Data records
------
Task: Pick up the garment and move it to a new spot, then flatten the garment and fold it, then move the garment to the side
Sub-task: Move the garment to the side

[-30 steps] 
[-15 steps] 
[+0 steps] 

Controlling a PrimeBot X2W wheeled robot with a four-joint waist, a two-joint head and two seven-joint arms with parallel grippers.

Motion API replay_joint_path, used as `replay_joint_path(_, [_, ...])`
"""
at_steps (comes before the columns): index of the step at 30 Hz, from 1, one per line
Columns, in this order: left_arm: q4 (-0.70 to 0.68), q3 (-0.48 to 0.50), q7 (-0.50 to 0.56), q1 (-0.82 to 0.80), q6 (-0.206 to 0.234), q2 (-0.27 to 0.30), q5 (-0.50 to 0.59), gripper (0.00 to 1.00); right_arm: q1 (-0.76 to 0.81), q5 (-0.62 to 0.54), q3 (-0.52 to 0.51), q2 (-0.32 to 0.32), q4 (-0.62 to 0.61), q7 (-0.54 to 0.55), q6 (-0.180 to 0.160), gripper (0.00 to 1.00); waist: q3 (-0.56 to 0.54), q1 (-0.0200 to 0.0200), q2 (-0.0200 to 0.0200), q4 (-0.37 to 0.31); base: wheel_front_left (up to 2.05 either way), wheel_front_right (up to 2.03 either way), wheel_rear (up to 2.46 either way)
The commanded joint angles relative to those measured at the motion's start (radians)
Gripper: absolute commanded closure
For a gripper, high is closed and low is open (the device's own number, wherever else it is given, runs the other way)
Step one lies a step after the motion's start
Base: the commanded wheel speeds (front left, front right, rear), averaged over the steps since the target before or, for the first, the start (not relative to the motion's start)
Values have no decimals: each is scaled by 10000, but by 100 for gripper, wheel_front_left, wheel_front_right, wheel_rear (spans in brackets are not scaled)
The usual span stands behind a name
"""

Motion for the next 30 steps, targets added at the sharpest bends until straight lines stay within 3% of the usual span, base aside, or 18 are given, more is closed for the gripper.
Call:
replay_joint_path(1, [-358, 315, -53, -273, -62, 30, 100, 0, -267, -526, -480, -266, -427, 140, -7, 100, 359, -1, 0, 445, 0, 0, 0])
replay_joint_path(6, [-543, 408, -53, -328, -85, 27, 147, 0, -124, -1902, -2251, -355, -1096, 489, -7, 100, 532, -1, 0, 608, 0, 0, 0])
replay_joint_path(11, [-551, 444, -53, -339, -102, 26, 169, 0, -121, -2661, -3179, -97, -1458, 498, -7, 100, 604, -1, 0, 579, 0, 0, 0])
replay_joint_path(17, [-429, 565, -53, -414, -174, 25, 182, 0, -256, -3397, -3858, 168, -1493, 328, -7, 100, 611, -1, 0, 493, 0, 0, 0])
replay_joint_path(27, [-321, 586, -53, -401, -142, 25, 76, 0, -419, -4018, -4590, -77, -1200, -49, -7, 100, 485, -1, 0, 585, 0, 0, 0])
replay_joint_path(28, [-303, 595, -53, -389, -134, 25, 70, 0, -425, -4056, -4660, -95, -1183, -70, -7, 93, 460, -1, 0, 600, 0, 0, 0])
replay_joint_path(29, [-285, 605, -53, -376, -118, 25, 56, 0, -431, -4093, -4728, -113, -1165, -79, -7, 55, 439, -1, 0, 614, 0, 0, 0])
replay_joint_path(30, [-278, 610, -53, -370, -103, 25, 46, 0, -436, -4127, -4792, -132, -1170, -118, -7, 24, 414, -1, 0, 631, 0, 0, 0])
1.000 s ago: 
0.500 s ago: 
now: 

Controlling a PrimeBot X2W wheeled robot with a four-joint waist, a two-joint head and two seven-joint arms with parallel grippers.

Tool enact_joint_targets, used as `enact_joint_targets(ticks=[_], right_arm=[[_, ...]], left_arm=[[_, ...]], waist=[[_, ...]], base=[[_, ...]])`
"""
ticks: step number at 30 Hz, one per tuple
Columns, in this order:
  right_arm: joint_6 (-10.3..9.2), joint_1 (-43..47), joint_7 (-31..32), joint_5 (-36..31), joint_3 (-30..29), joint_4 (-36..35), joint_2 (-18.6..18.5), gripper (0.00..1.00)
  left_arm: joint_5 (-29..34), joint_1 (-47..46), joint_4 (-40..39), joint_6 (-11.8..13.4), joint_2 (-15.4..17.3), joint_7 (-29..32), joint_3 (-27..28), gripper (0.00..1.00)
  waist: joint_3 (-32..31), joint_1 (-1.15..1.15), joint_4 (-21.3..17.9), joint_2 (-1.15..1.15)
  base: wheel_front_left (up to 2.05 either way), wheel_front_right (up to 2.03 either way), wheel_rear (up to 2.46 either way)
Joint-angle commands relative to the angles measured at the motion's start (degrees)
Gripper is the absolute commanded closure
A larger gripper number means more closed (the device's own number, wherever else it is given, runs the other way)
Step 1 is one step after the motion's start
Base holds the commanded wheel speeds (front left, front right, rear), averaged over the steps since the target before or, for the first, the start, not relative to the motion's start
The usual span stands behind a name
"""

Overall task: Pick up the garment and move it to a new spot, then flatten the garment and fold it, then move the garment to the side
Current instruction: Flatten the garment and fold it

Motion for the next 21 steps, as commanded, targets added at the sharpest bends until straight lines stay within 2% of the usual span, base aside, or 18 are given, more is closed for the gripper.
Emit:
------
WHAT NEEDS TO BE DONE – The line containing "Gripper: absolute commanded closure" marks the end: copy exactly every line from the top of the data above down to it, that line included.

FINISHED TASK –
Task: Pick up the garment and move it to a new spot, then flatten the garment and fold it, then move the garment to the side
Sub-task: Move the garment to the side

[-30 steps] 
[-15 steps] 
[+0 steps] 

Controlling a PrimeBot X2W wheeled robot with a four-joint waist, a two-joint head and two seven-joint arms with parallel grippers.

Motion API replay_joint_path, used as `replay_joint_path(_, [_, ...])`
"""
at_steps (comes before the columns): index of the step at 30 Hz, from 1, one per line
Columns, in this order: left_arm: q4 (-0.70 to 0.68), q3 (-0.48 to 0.50), q7 (-0.50 to 0.56), q1 (-0.82 to 0.80), q6 (-0.206 to 0.234), q2 (-0.27 to 0.30), q5 (-0.50 to 0.59), gripper (0.00 to 1.00); right_arm: q1 (-0.76 to 0.81), q5 (-0.62 to 0.54), q3 (-0.52 to 0.51), q2 (-0.32 to 0.32), q4 (-0.62 to 0.61), q7 (-0.54 to 0.55), q6 (-0.180 to 0.160), gripper (0.00 to 1.00); waist: q3 (-0.56 to 0.54), q1 (-0.0200 to 0.0200), q2 (-0.0200 to 0.0200), q4 (-0.37 to 0.31); base: wheel_front_left (up to 2.05 either way), wheel_front_right (up to 2.03 either way), wheel_rear (up to 2.46 either way)
The commanded joint angles relative to those measured at the motion's start (radians)
Gripper: absolute commanded closure

Work on this exercise is now finished.